Return, exactly and in full, the lines of the records below starting at the one with "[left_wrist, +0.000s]" and ending at the one with "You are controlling", and no other lines.

[Recorded data]
------------------------------------------------------------------------
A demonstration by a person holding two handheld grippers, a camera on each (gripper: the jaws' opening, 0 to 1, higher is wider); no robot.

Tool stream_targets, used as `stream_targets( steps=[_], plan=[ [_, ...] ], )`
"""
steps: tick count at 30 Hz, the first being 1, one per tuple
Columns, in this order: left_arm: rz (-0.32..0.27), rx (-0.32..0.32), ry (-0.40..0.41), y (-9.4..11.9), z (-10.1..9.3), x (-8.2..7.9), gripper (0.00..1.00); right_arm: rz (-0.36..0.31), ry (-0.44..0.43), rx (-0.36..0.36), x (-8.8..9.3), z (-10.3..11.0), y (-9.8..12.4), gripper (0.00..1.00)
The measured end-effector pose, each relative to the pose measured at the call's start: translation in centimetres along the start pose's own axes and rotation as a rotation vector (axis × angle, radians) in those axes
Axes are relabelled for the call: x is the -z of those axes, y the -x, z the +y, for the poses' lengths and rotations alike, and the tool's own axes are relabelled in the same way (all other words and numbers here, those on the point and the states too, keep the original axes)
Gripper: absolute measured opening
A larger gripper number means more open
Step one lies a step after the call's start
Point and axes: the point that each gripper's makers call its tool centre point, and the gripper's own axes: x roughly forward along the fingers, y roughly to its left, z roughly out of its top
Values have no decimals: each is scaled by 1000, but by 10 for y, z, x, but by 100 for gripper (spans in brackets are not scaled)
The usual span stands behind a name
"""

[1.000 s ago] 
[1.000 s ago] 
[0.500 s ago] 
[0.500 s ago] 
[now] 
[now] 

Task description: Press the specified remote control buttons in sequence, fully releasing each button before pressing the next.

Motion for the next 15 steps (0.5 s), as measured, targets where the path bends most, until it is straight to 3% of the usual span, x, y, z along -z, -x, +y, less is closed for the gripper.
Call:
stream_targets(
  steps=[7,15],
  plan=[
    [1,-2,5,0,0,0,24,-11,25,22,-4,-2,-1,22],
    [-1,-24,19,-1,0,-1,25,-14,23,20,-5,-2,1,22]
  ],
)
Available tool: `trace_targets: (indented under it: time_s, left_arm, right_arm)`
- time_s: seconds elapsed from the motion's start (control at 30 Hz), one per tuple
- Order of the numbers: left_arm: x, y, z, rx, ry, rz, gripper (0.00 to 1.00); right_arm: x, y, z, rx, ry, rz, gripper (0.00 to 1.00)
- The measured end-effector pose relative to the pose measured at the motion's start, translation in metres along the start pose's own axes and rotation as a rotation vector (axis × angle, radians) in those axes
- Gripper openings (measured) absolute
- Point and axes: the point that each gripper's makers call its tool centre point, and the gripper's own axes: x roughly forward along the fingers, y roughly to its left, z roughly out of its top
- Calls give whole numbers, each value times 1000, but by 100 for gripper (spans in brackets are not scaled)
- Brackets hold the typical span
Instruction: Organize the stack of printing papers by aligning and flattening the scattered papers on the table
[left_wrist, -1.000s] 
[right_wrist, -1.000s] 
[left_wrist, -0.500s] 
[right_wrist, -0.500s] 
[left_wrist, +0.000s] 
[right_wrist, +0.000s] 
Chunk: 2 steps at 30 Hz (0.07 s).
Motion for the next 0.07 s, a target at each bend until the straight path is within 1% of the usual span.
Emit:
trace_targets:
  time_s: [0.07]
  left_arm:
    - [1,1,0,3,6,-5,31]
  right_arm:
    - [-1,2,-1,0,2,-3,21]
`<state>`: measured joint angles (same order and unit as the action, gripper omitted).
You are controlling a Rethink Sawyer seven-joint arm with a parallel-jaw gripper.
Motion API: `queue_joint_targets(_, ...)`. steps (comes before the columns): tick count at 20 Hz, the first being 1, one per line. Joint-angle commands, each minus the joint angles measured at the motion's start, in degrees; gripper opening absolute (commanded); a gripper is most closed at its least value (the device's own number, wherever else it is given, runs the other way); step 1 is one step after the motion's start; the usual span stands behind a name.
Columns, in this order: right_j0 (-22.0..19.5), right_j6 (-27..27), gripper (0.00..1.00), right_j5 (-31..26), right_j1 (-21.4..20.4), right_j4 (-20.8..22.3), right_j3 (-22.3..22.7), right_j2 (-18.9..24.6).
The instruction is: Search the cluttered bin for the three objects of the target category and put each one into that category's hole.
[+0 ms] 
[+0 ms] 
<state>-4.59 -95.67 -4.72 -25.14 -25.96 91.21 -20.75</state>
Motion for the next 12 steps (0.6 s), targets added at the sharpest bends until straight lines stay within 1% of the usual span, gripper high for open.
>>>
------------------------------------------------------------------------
RESULT OF THIS TASK:
[left_wrist, +0.000s] 
[right_wrist, +0.000s] 
Chunk: 2 steps at 30 Hz (0.07 s).
Motion for the next 0.07 s, a target at each bend until the straight path is within 1% of the usual span.
Emit:
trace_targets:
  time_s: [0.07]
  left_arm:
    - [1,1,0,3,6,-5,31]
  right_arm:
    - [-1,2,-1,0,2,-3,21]
`<state>`: measured joint angles (same order and unit as the action, gripper omitted).
You are controlling a Rethink Sawyer seven-joint arm with a parallel-jaw gripper.

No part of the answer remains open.